Dataset records
* * * * * * * * *
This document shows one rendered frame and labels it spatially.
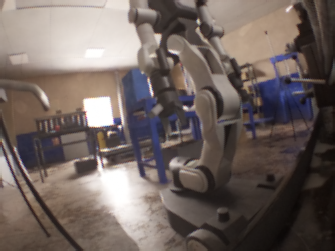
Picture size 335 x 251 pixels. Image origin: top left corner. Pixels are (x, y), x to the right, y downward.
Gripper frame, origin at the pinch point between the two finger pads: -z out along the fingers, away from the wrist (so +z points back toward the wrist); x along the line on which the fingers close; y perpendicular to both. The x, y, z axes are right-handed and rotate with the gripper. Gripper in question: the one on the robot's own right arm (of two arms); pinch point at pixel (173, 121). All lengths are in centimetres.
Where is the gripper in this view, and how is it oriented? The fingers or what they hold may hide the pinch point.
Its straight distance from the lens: 57.7
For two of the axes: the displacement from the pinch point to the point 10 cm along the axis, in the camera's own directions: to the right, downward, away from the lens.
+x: 4.4, -2.9, -8.5
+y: 8.5, -1.7, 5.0
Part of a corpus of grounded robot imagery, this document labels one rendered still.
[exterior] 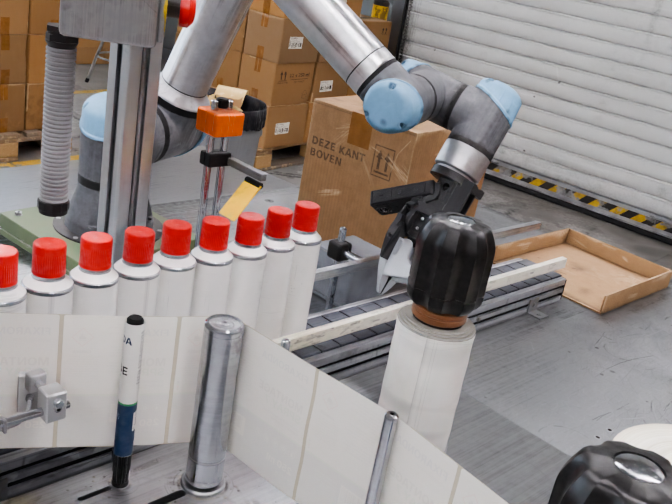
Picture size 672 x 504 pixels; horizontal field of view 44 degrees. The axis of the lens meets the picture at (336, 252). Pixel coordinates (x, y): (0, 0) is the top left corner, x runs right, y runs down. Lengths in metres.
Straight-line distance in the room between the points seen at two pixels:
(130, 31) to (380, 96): 0.42
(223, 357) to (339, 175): 0.84
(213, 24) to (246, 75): 3.54
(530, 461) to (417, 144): 0.65
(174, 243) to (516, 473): 0.48
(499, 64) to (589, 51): 0.61
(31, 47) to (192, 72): 3.20
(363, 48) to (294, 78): 3.79
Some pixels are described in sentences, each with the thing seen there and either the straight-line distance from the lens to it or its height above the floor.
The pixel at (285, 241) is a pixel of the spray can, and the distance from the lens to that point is 1.08.
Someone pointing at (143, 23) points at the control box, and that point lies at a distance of 0.88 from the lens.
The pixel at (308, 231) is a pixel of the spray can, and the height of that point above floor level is 1.05.
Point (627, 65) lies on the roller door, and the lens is 5.39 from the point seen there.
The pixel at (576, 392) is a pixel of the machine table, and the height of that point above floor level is 0.83.
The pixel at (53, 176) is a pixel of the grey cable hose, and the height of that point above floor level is 1.12.
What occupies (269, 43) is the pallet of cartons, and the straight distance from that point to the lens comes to 4.87.
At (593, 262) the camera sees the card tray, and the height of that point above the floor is 0.83.
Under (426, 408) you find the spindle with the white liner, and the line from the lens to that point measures 0.90.
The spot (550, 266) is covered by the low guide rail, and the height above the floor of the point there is 0.91.
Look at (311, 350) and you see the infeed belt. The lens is 1.18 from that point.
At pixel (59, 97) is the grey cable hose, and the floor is 1.21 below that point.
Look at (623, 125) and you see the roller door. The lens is 5.40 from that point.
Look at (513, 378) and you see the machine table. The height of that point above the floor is 0.83.
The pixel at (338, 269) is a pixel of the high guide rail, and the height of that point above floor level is 0.96.
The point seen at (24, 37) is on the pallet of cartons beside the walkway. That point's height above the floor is 0.63.
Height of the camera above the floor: 1.43
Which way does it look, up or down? 21 degrees down
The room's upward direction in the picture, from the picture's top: 10 degrees clockwise
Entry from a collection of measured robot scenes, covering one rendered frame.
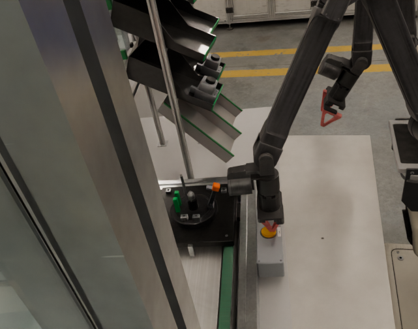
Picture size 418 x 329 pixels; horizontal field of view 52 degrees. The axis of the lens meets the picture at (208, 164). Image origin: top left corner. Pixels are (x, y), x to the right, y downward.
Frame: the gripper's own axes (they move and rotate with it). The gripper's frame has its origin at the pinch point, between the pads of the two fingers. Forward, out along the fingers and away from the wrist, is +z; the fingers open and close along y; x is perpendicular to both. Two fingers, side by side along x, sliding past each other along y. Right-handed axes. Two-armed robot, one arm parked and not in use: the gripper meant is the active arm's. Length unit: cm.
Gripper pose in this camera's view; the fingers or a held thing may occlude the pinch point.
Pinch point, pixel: (272, 228)
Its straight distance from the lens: 118.7
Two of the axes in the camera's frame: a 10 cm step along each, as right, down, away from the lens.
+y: -0.8, 6.2, -7.8
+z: 1.5, 7.8, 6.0
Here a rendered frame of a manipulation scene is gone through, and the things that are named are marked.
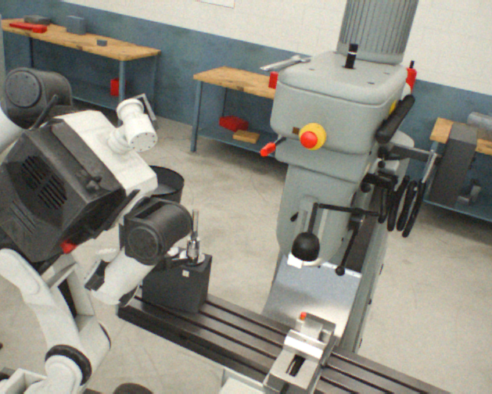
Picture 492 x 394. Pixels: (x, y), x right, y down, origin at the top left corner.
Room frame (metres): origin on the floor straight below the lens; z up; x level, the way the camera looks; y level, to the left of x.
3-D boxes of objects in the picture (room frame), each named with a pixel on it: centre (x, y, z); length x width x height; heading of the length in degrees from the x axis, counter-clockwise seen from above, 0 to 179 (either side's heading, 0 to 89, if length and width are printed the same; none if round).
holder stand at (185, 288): (1.48, 0.20, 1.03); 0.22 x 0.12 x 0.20; 80
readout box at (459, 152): (1.47, -0.63, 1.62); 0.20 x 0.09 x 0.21; 159
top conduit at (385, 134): (1.29, -0.36, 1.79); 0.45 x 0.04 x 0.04; 159
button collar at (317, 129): (1.09, -0.13, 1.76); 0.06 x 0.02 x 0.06; 69
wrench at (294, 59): (1.20, -0.04, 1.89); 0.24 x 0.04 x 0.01; 157
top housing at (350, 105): (1.32, -0.22, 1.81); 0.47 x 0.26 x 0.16; 159
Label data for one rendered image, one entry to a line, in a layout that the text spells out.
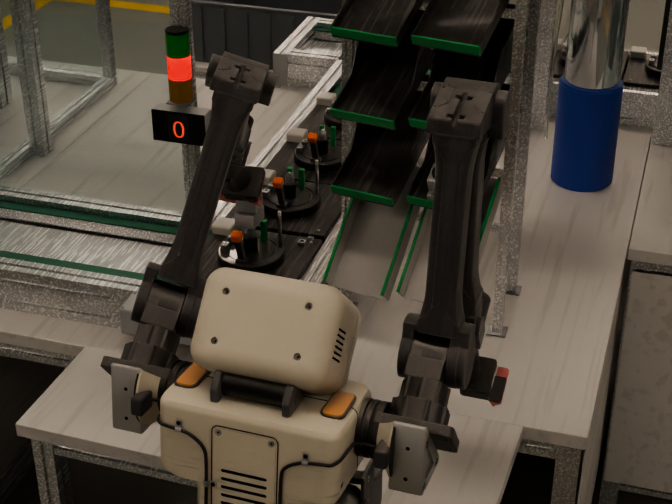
* * * * * * * * *
▶ [What to produce]: If a line in the data holds the string "cartons", copy that line.

▶ [Answer to this task]:
What occupies (269, 43) is the pallet of cartons, and the straight distance from that point to the lens comes to 4.87.
The point seen at (24, 37) is on the pallet of cartons beside the walkway. That point's height above the floor is 0.63.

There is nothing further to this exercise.